No Rio Grande do Sul, as indicações variam entre R$ 60 e R$ 68 por saca. O preço médio estadual, conforme a Emater, passou de R$ 61,09 para R$ 61,60, alta semanal de 0,83%. A semeadura da primeira safra 2026/27 alcançou 54% da área prevista, com condições climáticas favoráveis e estabelecimento considerado satisfatório.

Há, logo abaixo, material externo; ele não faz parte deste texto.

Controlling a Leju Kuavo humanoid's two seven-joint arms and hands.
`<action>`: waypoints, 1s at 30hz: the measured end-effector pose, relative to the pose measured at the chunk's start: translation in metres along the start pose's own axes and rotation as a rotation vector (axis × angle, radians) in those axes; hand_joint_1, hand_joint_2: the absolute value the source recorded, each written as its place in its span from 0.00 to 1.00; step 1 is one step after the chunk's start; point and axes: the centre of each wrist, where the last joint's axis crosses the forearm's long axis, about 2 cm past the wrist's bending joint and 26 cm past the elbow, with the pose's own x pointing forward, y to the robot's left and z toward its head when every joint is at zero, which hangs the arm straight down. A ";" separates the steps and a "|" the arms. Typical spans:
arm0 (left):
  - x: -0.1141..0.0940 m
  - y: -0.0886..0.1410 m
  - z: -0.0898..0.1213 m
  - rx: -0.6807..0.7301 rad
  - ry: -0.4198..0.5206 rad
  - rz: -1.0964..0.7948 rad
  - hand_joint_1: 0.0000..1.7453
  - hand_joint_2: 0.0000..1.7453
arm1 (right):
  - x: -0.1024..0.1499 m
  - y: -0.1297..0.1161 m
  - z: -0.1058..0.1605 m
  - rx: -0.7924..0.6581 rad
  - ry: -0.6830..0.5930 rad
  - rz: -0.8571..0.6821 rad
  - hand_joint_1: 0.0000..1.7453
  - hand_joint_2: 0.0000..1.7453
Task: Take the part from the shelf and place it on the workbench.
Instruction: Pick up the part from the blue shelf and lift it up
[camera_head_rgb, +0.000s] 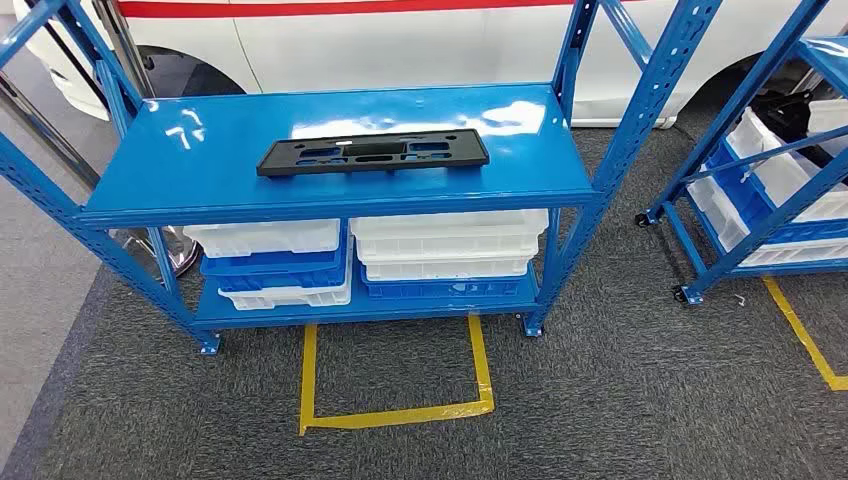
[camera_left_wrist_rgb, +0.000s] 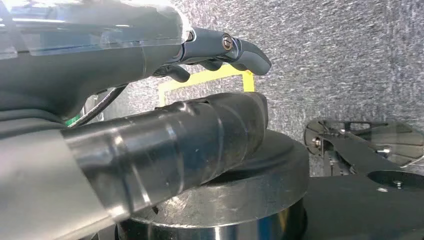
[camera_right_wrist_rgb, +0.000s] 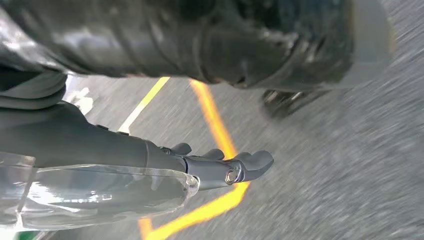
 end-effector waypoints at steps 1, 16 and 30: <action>0.000 0.000 0.000 0.000 -0.002 0.003 0.00 0.00 | 0.001 -0.001 -0.001 0.014 -0.025 -0.032 0.00 0.00; -0.002 0.000 0.000 -0.003 -0.031 0.024 0.00 0.00 | 0.075 -0.018 -0.016 0.428 -0.665 -0.428 0.00 0.00; -0.003 0.000 0.000 -0.020 -0.030 0.003 0.00 0.00 | 0.099 0.015 0.002 0.784 -0.830 -0.313 0.00 1.00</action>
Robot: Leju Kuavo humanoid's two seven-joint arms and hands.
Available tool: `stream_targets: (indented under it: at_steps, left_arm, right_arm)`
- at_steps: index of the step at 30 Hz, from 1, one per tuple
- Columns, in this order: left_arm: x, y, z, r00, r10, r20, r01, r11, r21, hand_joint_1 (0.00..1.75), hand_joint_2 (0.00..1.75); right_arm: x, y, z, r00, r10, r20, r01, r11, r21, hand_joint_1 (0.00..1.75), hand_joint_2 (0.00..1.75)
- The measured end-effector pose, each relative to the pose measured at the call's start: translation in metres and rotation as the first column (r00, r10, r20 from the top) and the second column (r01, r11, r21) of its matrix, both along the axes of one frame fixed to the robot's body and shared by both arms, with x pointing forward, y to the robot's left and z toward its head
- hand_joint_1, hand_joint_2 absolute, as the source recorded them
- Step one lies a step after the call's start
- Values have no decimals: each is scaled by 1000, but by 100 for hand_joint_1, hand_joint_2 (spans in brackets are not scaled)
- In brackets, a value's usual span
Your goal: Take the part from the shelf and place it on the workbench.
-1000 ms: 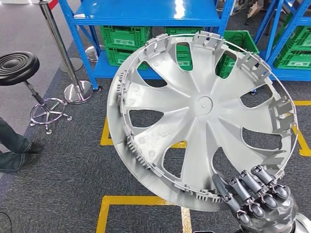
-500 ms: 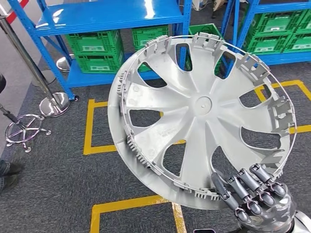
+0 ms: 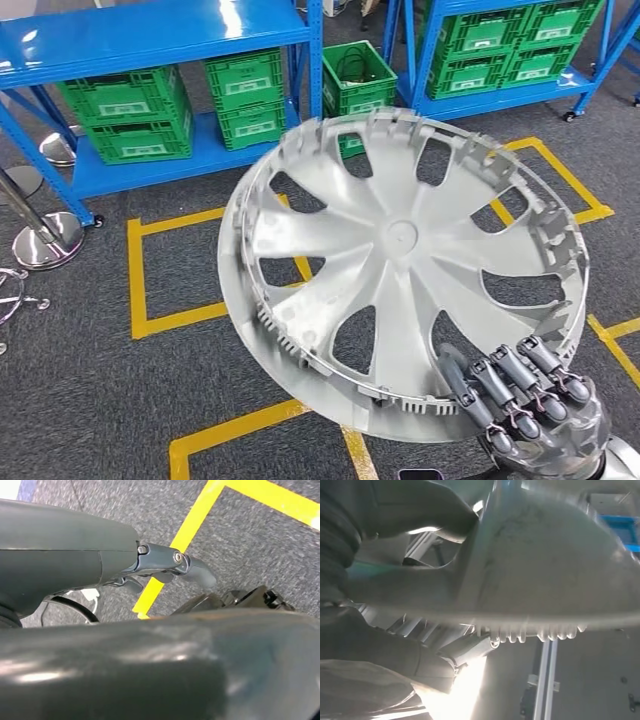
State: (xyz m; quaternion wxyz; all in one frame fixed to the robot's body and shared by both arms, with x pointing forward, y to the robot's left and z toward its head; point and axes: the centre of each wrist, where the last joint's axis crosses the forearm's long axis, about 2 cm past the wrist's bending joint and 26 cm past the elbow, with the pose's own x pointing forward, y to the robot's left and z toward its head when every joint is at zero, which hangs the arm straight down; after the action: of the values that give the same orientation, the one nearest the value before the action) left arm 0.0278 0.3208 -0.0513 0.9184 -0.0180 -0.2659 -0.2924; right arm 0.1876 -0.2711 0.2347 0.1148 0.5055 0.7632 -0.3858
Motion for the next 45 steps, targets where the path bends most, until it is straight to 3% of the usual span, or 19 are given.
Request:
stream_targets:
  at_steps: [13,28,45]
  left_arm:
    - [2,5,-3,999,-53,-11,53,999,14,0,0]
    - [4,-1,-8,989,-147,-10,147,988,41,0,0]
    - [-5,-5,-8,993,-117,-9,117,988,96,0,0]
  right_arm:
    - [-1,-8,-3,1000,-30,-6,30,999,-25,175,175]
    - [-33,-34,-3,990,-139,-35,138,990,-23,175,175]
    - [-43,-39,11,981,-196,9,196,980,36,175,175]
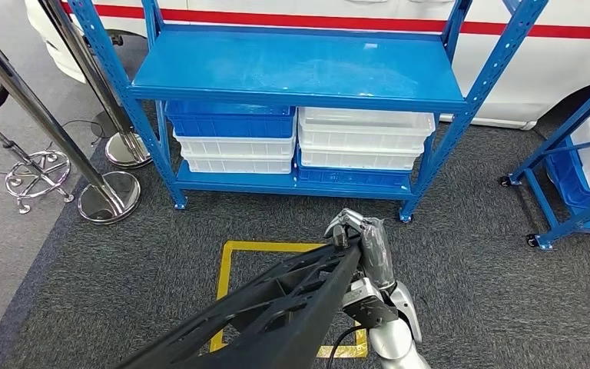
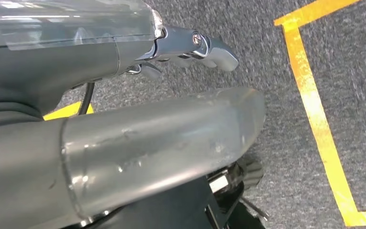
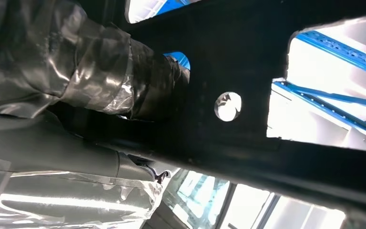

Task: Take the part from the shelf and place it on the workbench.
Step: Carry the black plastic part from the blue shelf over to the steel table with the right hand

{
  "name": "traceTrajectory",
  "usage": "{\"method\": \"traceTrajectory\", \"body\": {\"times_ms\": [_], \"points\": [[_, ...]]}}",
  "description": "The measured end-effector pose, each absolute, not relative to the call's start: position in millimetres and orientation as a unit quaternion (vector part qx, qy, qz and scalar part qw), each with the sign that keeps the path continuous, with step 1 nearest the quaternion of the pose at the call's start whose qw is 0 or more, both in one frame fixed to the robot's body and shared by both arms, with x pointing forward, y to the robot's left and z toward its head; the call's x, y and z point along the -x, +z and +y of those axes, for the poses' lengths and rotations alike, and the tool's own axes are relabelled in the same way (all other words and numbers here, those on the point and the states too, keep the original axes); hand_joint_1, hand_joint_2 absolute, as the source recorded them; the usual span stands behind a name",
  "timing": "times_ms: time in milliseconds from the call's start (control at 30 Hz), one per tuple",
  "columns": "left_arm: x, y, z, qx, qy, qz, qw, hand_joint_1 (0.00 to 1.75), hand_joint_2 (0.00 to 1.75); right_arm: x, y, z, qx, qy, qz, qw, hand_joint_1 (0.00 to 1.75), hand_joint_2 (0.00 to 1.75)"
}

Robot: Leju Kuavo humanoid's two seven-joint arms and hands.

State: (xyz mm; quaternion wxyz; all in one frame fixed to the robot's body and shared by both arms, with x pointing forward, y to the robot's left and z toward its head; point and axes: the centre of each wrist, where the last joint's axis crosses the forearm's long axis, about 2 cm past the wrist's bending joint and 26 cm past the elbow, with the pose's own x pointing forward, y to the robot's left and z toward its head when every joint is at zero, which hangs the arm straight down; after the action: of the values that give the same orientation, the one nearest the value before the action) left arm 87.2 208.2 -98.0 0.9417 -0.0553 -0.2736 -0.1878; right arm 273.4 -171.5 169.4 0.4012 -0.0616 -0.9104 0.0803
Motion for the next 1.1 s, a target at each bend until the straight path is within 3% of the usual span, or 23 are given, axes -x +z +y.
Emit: {"method": "traceTrajectory", "body": {"times_ms": [1100], "points": [[-85.9,-98.2,208.2,0.056,-0.176,-0.265,0.946,0.00,0.00,-273.1,168.2,-172.4,0.062,0.080,-0.909,0.404,1.75,0.00]]}}
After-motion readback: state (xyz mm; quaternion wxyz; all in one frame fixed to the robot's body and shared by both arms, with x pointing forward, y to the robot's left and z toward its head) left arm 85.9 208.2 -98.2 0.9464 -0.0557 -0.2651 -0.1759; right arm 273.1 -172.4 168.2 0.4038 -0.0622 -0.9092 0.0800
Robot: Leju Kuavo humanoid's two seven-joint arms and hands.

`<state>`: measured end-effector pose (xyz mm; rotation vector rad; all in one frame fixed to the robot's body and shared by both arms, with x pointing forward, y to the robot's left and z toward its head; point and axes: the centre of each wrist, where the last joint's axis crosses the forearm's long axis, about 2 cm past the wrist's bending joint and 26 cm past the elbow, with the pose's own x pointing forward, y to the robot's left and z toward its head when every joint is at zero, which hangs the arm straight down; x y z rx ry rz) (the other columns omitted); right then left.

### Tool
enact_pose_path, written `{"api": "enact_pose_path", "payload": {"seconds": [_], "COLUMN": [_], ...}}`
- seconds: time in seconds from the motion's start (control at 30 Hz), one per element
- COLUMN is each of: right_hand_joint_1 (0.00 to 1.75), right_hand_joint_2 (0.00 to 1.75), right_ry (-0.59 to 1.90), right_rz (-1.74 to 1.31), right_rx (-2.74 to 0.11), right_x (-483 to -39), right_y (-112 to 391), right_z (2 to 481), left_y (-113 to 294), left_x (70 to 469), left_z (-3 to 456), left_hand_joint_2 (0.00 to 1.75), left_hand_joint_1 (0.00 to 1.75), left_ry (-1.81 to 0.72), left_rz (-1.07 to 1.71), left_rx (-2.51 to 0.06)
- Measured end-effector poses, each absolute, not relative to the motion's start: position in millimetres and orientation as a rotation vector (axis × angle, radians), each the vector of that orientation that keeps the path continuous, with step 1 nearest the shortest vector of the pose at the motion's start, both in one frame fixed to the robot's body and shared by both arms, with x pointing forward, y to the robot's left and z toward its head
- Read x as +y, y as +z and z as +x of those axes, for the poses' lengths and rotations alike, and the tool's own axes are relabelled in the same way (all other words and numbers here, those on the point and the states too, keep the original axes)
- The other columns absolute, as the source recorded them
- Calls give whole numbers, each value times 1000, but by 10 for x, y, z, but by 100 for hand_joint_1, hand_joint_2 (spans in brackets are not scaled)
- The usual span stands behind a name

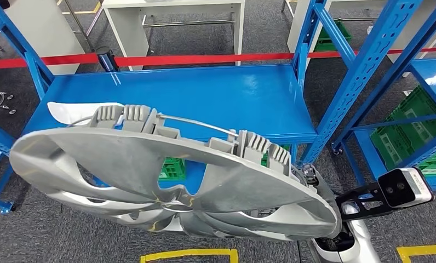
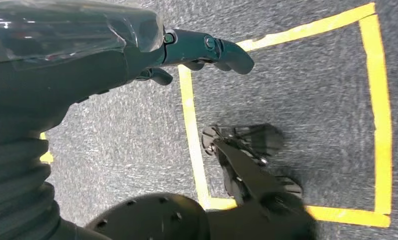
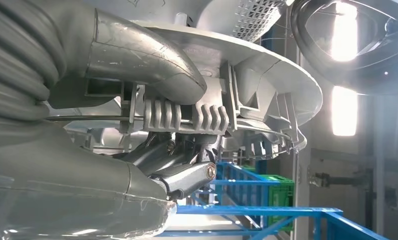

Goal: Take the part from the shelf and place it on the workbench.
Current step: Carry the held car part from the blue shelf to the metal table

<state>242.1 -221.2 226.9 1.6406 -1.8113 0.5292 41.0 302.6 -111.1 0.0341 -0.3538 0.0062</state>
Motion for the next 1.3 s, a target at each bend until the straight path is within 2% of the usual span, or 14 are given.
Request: {"api": "enact_pose_path", "payload": {"seconds": [0.83,1.3], "right_hand_joint_1": [175,175], "right_hand_joint_2": [175,175], "right_ry": [547,496], "right_rz": [1661,1642], "right_rx": [-1808,-1816], "right_x": [-2207,-2252], "right_y": [2252,2161], "right_z": [2415,2364], "left_y": [-1100,-1094], "left_x": [2951,3072], "left_z": [504,531], "left_hand_joint_2": [175,175], "left_hand_joint_1": [0,0], "left_ry": [16,11], "left_rz": [41,65], "left_rx": [-373,-390]}}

Em Santa Catarina, as referências estão próximas de R$ 60 por saca, enquanto a demanda gira em torno de R$ 55, diferença que limita os negócios. O estado consome cerca de 8,5 milhões de toneladas por ano e produziu 2,67 milhões de toneladas na safra 2025/26, mantendo déficit próximo de 6 milhões. O plantio da nova safra chegou a 21,7%.
No Paraná, as indicações de compra também ficam próximas de R$ 60 por saca, diante de demanda ao redor de R$ 55 CIF. A colheita da segunda safra atingiu 93%, enquanto a semeadura da primeira safra 2026/27 chegou a 34%. As chuvas interromperam os trabalhos em algumas áreas, embora o desenvolvimento das lavouras seja considerado bom.
Em Mato Grosso do Sul, os preços variam entre R$ 54 e R$ 57 por saca. A indústria de bioenergia segue ativa nas compras e ajuda a absorver parte da oferta. A colheita da segunda safra alcançou 98% da área, com as operações já encerradas nas principais regiões produtoras.